Publié le 3 septembre 2018
- A +

Par un enseignant en colère

Le bateau n’en finit pas de couler, et les ministres ne savent plus que faire pour colmater les brèches. Depuis bientôt dix ans, le cancer qui ronge l’Éducation nationale est connu de tous et égrené au fil des différents rapports : il y a de moins en moins de monde pour y travailler.

Au concours : moins de candidats que de postes à pourvoir. Dans les ESPE, des démissions qui ont été multipliées par deux entre 2014 et 2018. Au long d’une carrière : accroissement des démissions des professeurs, sans que le chiffre ne soit rendu public. À cela s’ajoutent les départs à la retraite, et en pré-retraite. Chacun l’aura compris : si les personnes qui partent ne sont pas compensées par des arrivants, il y aura de plus en plus de classes sans professeurs.

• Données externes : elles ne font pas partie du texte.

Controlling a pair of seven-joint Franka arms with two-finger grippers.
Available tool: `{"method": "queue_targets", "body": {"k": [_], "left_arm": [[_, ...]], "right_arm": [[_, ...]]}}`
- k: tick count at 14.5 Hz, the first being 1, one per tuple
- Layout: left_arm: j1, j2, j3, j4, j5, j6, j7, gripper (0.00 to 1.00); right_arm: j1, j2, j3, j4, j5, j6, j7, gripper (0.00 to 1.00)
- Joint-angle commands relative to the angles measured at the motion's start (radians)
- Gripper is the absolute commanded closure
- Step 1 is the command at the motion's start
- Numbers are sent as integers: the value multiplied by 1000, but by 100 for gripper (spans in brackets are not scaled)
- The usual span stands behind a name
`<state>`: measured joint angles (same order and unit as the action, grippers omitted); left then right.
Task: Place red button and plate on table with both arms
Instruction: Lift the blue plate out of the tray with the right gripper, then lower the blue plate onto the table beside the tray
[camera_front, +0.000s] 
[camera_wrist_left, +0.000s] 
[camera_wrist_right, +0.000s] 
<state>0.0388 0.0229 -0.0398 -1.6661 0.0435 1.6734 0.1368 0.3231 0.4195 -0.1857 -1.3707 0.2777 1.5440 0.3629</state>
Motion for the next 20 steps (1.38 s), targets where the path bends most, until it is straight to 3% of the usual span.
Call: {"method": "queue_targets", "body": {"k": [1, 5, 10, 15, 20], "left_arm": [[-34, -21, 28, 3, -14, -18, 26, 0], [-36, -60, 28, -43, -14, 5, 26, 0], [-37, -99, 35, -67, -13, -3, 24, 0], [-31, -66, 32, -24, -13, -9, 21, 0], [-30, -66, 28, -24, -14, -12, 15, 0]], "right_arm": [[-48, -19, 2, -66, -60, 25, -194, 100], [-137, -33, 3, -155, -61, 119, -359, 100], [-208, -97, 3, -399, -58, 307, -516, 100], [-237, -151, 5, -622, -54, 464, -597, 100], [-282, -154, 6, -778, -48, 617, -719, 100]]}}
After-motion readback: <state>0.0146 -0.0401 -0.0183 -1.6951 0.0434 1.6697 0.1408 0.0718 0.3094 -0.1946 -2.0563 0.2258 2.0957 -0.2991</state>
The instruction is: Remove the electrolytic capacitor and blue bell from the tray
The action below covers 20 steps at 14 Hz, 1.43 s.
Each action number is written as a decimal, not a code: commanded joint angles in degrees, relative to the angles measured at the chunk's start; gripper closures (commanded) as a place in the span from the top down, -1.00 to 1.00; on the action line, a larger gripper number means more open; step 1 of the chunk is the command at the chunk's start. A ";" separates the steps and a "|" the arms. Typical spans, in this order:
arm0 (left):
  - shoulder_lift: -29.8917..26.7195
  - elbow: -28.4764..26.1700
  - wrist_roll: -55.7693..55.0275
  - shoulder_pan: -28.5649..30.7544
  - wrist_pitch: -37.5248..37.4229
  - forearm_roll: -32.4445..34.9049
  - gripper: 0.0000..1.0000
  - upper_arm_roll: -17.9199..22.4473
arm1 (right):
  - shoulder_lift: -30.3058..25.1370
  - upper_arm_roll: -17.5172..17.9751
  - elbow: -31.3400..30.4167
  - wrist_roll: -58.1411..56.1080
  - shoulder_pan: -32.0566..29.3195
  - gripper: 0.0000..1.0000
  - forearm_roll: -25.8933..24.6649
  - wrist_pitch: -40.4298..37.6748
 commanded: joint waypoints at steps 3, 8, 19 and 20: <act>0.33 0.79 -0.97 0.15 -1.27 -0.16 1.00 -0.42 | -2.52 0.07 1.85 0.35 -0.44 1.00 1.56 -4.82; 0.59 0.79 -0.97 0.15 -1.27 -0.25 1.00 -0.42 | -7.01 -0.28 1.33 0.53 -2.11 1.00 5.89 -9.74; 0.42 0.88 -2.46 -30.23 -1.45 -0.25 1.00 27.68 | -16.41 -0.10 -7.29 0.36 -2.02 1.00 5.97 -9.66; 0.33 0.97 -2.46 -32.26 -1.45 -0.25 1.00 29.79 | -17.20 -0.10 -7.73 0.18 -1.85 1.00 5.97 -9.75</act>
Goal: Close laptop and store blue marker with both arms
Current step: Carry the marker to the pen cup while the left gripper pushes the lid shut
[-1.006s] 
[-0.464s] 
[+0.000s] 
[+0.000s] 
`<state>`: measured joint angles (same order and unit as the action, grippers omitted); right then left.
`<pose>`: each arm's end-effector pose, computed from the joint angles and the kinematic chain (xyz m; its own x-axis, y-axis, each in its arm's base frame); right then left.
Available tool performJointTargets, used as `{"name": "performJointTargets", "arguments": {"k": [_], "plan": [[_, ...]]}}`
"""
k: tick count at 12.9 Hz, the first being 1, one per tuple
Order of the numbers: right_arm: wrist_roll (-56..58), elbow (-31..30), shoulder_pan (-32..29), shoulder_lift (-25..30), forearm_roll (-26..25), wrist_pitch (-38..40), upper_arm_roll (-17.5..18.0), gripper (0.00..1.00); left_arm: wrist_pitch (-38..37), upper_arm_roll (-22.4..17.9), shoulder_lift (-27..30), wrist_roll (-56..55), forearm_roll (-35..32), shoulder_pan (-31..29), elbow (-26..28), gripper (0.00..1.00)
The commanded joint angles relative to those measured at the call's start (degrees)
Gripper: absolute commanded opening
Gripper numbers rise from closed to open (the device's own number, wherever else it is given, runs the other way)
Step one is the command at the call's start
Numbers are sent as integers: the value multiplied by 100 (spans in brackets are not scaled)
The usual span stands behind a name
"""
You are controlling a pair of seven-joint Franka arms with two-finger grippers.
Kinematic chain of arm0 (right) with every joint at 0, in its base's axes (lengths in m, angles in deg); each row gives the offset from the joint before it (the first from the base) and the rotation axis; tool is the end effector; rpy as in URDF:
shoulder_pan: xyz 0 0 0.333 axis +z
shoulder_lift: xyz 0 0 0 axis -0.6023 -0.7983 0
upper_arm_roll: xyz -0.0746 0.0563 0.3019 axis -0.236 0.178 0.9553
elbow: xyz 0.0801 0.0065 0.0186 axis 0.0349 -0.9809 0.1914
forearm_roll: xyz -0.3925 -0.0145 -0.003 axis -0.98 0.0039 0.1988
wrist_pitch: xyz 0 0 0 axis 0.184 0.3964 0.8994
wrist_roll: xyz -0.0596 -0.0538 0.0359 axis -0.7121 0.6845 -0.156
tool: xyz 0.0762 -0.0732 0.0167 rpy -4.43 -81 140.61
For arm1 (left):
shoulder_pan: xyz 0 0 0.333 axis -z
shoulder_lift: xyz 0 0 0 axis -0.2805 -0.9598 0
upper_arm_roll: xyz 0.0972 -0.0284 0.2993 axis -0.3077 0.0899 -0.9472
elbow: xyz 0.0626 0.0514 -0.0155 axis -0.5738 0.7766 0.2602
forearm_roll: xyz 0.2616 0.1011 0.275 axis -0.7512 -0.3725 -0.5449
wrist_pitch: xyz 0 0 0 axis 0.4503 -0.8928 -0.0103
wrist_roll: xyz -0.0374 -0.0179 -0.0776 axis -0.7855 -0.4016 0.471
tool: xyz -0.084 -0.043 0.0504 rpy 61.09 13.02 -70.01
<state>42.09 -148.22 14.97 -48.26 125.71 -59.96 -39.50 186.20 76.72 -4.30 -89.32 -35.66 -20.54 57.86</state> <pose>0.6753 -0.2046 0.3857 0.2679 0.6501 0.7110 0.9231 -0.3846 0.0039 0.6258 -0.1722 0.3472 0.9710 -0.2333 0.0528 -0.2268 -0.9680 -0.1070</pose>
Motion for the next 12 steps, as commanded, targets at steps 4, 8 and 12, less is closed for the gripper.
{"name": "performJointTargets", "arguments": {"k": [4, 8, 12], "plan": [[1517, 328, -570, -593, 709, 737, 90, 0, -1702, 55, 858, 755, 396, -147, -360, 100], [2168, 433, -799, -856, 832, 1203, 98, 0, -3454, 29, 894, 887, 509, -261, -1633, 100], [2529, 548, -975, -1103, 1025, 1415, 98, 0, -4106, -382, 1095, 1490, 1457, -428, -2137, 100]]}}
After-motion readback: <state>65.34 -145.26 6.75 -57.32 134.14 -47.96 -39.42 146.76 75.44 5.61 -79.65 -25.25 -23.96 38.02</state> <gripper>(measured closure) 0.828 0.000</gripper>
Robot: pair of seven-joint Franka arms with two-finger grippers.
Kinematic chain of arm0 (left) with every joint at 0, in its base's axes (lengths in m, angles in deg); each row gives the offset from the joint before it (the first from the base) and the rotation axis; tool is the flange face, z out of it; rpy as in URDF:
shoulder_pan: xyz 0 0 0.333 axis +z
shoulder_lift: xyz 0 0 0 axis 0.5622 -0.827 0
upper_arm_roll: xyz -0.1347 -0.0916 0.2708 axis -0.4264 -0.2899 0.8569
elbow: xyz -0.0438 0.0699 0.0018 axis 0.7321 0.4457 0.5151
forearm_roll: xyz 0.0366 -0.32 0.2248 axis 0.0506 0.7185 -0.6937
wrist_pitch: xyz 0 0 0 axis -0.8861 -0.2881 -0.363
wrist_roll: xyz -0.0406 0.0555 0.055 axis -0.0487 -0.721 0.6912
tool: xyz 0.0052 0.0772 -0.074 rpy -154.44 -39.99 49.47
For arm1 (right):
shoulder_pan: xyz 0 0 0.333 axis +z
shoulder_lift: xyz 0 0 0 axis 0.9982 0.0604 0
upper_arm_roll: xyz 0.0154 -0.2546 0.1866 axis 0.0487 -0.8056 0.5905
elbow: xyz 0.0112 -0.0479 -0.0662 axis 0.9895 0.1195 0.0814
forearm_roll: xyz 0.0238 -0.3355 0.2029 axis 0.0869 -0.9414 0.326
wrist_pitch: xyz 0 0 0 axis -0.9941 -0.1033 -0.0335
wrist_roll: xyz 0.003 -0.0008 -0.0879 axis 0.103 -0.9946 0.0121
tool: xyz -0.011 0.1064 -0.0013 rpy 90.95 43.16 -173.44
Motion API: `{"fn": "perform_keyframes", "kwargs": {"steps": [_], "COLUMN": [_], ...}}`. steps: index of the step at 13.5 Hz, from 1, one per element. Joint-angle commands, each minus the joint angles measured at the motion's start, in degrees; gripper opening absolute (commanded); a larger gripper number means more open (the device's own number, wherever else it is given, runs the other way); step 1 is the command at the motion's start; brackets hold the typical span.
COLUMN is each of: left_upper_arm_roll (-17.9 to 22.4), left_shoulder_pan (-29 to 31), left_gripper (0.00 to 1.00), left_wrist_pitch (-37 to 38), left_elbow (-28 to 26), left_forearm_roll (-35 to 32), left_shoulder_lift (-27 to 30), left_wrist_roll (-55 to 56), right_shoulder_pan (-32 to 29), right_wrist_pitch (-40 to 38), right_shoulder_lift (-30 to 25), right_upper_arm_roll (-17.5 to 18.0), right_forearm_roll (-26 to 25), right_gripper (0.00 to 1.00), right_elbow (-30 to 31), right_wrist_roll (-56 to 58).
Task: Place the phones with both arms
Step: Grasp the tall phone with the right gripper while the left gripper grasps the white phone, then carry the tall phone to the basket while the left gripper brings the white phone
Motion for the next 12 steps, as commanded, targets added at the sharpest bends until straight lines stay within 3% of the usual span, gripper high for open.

Empilement des réformes, sans succès

Depuis 2008, les ministres cherchent donc à renforcer l’attractivité du métier. Ils ont tout essayé : prime pour enseigner dans les écoles difficiles, rénovation de la formation des enseignants (Vincent Peillon avait remplacé les IUFM par les ESPE), promesses d’aides, de suivi, de préceptorat pour les jeunes professeurs. Rien n’y a fait. François Hollande n’a jamais réussi à recruter les milliers de personnels qu’il avait promis, faute de candidats.

Le 2 août, Jean-Michel Blanquer a annoncé son nouveau plan pour lutter contre cette désertion : revoir la formation des enseignants. Encore un plan, diront les intéressés, qui ne croient plus en rien et de moins en moins à l’école de la République.

Tutorat des futurs enseignants, aide à la reconversion professionnelle pour permettre à ceux qui sont en entreprise de devenir enseignants, favoriser la formation continue, primes pour les enseignants des établissements difficiles, pré-recrutement des enseignants en licence pour les former sur deux ans jusqu’au master. Des vieilles recettes qui ne résoudront rien, car cela s’attaque aux conséquences, mais pas aux causes.

Un plan Blanquer inutile

Le nouveau plan Blanquer ne donnera rien parce qu’il ne s’attaque pas aux causes de cette désertion : rien contre la violence à l’école et contre les enseignants, rien pour favoriser la liberté pédagogique des professeurs. Ceux-ci sont donc résignés. Ceux qui le peuvent partent. Ceux qui sont trop âgés ou trop usés pour partir attendent la retraite. Ils sont tellement désabusés qu’ils n’ont même plus l’ardeur de manifester, ce qui n’est pas forcément bon signe.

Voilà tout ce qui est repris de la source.